#### REQUIRED WORK
Determine how many lines in the entries below hold "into". Respond with that number only.

#### DATASET ENTRIES
%%

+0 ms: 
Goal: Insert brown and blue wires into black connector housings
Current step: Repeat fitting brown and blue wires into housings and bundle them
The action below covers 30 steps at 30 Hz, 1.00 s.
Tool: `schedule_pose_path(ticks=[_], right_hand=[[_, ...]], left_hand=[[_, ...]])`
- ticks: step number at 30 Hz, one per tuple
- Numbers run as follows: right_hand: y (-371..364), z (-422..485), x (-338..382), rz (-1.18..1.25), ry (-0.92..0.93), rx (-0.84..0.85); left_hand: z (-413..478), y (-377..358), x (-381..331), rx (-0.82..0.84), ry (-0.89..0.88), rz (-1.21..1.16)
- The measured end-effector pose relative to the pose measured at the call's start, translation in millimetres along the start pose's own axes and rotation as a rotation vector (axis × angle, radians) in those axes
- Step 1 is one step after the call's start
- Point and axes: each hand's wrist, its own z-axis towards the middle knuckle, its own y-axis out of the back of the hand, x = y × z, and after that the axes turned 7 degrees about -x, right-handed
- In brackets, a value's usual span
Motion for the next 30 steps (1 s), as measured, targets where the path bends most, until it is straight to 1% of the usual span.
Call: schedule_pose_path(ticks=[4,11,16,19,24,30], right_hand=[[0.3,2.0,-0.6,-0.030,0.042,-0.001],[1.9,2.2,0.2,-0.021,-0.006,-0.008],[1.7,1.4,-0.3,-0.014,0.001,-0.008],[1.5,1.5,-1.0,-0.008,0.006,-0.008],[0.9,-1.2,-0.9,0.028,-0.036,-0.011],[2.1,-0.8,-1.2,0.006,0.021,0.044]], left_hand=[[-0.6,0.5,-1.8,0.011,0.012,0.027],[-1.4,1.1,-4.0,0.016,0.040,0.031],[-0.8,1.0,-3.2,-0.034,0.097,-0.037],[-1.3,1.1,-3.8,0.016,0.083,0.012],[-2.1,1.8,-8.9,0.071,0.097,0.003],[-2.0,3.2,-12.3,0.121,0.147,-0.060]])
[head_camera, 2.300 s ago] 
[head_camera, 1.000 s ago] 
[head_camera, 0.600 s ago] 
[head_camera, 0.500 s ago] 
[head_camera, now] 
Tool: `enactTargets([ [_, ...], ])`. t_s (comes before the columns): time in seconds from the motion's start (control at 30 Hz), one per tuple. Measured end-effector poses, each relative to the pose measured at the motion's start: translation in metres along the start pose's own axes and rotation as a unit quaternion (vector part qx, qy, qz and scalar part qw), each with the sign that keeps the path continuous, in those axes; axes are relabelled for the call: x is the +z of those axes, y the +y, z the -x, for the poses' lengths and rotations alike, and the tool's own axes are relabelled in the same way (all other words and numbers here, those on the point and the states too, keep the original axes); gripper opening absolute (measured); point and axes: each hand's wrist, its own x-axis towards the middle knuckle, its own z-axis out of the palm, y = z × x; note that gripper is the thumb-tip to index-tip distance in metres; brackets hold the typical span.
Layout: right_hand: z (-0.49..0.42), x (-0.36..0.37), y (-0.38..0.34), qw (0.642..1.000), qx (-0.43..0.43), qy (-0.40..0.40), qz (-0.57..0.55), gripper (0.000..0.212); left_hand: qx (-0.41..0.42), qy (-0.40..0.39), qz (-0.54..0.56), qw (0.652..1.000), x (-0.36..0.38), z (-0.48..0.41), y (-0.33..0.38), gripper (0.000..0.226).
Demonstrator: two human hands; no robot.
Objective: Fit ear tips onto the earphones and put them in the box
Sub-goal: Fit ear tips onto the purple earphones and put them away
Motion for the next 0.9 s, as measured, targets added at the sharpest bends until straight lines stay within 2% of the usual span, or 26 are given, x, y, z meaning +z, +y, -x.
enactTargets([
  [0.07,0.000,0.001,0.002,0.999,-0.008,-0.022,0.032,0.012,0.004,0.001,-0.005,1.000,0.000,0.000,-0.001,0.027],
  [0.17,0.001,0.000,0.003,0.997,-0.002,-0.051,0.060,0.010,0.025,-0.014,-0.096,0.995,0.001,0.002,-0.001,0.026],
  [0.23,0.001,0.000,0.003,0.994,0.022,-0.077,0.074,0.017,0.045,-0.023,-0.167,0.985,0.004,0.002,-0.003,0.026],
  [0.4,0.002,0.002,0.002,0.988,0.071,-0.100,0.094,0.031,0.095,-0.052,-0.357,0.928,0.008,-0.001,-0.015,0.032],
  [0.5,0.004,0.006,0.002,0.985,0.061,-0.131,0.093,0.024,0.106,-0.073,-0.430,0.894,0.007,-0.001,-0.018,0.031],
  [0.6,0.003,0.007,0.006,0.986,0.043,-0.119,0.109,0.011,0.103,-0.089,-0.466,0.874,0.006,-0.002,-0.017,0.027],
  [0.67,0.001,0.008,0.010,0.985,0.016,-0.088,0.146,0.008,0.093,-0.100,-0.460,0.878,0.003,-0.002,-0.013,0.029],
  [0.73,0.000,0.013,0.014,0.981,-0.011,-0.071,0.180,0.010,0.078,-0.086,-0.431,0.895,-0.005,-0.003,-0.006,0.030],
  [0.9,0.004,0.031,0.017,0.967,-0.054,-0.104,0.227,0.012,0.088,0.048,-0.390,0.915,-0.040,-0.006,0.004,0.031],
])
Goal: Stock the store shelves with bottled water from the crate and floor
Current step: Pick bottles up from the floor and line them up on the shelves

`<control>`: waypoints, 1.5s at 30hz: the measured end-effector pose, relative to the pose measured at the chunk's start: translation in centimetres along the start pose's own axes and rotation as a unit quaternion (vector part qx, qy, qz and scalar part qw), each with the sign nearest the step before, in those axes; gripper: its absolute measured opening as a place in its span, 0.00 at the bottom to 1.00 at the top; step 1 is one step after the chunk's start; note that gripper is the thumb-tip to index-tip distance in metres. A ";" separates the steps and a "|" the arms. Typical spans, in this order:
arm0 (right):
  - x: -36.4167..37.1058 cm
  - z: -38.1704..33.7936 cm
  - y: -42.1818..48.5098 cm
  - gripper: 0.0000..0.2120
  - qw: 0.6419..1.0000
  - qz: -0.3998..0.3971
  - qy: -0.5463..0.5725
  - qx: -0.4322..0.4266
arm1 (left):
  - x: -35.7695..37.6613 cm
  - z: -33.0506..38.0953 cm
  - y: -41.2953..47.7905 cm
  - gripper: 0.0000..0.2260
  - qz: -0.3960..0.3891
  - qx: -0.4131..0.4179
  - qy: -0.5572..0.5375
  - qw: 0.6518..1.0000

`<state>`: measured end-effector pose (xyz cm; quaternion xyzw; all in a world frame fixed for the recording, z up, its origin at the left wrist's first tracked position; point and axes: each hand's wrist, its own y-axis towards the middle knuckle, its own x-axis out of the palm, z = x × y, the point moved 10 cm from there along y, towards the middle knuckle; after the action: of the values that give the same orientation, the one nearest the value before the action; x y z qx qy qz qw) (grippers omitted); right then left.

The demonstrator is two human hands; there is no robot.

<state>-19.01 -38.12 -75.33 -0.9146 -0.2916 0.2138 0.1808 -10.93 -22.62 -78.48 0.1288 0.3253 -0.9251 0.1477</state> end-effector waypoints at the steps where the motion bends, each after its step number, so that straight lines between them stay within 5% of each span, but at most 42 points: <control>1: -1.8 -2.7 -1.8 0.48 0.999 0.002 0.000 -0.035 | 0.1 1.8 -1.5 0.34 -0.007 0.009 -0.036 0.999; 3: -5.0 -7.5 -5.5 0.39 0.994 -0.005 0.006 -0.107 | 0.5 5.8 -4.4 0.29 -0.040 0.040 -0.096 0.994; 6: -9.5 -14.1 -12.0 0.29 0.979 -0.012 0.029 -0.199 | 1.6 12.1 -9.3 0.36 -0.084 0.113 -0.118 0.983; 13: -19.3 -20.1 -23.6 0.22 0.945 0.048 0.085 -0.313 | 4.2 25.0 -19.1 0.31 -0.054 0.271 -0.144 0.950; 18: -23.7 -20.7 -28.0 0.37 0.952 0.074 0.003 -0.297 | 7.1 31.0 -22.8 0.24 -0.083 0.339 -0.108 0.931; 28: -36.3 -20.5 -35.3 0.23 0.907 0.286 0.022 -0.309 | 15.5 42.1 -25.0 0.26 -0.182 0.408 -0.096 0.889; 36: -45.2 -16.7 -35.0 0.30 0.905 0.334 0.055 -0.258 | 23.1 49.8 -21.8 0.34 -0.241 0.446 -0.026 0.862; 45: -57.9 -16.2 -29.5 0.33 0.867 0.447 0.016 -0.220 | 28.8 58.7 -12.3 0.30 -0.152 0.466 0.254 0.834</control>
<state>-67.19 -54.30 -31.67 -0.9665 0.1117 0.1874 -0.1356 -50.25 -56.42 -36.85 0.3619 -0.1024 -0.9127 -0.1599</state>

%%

#### PROBLEM SOLUTION
2